_WHAT YOU HAVE TO DO_: Scan the records for "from". Report each line that includes it.

--- INFORMATION SUPPLIED Enclosed Below ---

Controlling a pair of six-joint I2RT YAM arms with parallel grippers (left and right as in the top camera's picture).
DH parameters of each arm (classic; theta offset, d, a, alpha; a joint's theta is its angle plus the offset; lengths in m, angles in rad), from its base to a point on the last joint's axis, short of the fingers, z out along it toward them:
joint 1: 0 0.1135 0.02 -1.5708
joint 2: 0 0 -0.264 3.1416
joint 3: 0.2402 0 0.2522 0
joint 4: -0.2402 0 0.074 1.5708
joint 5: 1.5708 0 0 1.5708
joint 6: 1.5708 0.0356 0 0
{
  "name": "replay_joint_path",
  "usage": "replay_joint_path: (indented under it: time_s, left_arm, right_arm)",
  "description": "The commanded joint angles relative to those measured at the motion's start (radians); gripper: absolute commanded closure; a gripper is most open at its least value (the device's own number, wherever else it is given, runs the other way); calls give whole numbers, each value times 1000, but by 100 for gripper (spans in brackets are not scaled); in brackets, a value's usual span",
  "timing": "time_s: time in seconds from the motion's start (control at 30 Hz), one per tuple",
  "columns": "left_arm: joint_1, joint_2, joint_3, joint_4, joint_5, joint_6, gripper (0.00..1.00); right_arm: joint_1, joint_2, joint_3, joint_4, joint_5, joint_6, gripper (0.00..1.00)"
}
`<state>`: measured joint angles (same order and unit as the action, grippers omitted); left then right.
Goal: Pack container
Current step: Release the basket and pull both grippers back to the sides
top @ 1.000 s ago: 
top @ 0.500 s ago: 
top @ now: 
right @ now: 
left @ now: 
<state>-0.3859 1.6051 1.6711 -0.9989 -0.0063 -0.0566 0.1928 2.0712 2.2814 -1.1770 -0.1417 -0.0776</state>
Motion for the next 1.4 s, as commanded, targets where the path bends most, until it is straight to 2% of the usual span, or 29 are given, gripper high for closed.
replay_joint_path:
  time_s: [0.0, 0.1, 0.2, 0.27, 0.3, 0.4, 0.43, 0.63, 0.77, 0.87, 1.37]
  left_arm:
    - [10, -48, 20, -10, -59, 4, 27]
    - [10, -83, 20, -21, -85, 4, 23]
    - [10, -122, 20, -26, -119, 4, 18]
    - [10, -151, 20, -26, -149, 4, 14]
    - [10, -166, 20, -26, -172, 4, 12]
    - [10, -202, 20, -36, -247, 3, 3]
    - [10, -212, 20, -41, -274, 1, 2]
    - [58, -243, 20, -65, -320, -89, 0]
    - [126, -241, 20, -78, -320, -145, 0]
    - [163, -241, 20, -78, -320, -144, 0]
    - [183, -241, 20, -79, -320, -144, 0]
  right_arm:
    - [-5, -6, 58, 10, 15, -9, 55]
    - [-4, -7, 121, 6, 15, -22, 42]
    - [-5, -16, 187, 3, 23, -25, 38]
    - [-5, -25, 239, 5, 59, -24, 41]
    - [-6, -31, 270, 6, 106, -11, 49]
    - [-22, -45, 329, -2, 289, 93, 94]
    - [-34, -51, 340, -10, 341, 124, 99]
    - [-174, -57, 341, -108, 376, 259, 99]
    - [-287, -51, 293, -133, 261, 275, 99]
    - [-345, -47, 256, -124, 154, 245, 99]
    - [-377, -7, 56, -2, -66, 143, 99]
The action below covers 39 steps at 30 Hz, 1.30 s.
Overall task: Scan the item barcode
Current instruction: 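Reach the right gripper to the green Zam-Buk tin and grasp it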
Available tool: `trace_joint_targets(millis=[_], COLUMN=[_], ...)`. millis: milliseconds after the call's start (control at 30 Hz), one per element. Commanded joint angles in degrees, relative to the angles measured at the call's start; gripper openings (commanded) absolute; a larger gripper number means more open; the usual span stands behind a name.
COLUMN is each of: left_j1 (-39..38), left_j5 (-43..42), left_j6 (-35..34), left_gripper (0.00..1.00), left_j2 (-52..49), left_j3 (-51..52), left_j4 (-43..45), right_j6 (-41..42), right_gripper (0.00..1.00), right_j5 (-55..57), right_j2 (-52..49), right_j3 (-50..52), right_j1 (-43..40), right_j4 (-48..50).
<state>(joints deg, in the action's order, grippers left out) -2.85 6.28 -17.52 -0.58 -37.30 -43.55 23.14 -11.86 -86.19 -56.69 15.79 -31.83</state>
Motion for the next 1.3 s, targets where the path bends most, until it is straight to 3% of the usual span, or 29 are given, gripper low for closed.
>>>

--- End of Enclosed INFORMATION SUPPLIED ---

_EXERCISE OUTPUT_:
DH parameters of each arm (classic; theta offset, d, a, alpha; a joint's theta is its angle plus the offset; lengths in m, angles in rad), from its base to a point on the last joint's axis, short of the fingers, z out along it toward them:
  "timing": "time_s: time in seconds from the motion's start (control at 30 Hz), one per tuple",

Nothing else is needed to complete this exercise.